Quantities above are a guide only. *Percentage daily energy intake is based on an average adult diet of 8700 kJ.

Description

This recipe shows you how to to make hummus with a twist. This creamy dip gets its vibrant green colour from tasty avocado and can be enjoyed as a snack or added to salads, wraps and more.

Method

Step 1 of 4

To make the Veggie Scrap Crackers, preheat oven to 170°C/150°C fan-forced. Line 2 baking tray with baking paper. Place chia seeds and 1 cup water in a bowl. Stand for 15 minutes to soften.
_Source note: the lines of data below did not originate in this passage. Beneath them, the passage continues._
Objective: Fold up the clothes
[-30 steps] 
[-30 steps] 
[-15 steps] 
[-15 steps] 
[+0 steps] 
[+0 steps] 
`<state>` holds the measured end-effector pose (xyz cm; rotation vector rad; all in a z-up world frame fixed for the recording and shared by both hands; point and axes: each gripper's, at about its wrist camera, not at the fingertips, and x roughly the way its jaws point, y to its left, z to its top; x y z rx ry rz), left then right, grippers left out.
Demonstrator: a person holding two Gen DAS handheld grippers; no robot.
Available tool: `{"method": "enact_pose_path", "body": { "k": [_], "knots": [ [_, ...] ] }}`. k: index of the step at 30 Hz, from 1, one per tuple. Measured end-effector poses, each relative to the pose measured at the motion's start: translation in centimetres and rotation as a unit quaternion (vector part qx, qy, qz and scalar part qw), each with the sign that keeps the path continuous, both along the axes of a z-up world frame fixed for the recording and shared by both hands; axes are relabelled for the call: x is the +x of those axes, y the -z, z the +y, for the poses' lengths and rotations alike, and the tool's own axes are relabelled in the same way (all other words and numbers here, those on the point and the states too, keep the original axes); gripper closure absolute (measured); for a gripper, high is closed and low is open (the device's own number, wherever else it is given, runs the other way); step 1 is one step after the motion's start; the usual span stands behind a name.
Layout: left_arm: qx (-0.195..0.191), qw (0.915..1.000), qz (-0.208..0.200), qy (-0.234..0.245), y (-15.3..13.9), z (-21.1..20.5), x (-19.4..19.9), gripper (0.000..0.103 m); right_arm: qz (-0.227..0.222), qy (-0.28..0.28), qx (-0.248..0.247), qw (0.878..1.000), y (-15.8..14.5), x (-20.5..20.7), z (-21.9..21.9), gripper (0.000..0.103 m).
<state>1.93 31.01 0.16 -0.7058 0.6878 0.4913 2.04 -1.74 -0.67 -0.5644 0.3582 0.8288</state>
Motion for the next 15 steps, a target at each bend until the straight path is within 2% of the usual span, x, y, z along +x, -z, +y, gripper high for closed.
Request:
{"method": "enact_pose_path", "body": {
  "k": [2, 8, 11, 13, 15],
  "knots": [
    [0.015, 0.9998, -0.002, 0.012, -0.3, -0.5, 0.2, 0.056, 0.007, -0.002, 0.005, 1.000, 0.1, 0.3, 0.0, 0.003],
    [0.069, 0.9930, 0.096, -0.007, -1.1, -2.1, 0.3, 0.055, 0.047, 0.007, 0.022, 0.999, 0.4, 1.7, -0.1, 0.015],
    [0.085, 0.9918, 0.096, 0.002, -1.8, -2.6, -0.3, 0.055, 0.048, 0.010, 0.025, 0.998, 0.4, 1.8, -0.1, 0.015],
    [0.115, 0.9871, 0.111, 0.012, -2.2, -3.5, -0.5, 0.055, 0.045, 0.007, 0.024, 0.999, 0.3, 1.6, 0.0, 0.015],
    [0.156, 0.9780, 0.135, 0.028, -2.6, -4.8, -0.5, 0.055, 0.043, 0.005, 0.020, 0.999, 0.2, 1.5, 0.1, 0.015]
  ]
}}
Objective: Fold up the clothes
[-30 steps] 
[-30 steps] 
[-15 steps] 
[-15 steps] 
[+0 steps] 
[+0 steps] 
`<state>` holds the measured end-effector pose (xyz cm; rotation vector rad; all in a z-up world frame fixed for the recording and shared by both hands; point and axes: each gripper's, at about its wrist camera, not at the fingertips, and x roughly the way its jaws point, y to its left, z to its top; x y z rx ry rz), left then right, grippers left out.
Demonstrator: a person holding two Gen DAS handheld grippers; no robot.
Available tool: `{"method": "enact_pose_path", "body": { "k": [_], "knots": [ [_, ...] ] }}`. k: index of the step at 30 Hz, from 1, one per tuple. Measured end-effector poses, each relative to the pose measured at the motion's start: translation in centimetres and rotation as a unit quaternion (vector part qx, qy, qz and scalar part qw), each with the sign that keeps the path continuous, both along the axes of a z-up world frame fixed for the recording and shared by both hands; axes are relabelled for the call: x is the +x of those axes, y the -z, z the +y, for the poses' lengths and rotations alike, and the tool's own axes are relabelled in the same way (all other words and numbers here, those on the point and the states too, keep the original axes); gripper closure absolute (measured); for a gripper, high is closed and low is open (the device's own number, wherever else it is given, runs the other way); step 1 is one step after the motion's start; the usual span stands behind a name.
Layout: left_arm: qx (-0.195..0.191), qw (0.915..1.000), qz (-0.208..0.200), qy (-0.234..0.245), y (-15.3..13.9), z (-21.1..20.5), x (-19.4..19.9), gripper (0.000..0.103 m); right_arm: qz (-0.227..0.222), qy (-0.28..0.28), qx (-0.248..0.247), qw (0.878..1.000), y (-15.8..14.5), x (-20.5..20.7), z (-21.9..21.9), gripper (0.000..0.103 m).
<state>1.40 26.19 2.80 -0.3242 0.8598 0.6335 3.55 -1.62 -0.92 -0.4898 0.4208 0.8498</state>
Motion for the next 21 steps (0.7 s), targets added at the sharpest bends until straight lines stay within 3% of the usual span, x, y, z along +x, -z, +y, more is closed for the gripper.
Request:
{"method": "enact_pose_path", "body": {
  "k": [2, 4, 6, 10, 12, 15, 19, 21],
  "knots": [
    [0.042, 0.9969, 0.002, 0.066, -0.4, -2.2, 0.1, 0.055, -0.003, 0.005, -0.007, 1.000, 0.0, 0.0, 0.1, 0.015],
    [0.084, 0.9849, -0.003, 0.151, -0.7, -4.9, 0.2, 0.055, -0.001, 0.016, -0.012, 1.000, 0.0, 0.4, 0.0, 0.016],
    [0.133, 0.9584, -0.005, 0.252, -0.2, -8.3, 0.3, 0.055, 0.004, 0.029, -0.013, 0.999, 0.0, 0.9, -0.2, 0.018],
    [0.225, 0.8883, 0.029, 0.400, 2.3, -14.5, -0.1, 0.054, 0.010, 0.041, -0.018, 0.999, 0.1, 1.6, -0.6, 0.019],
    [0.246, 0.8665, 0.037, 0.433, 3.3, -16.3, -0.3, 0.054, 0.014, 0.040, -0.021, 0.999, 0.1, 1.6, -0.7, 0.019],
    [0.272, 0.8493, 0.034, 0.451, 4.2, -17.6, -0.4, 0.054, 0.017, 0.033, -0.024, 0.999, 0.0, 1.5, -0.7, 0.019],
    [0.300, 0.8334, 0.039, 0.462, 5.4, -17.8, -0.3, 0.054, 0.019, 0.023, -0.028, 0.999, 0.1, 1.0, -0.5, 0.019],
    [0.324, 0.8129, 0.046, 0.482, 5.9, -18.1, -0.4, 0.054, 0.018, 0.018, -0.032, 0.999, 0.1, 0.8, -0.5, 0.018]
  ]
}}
Place chia mixture in a food processor with flour, carrot scraps, sesame seeds and sea salt flakes, then process until a sticky dough forms.

Step 2 of 4

Divide mixture evenly between baking trays. Using a large palette knife, thinly spread mixture to create a 1mm-thick 26 x 38cm rectangle.

Step 3 of 4

Bake, swapping trays between shelves halfway, for 45 minutes or until crisp. Stand in oven for 2 hours to cool completely.

Step 4 of 4

Place chickpeas, garlic, cumin, coriander stalks and 1 cup water in a saucepan over high heat. Bring to the boil, then reduce heat to medium and simmer for 10 minutes or until liquid has reduced by half. Stand for 10 minutes to cool slightly, then transfer to a food processor. Add coriander leaves, lemon juice, tahini, avocado and oil, then process until green and smooth. Transfer hummus to a bowl. Drizzle with extra oil and scatter over mint. Serve with Veggie scrap crackers.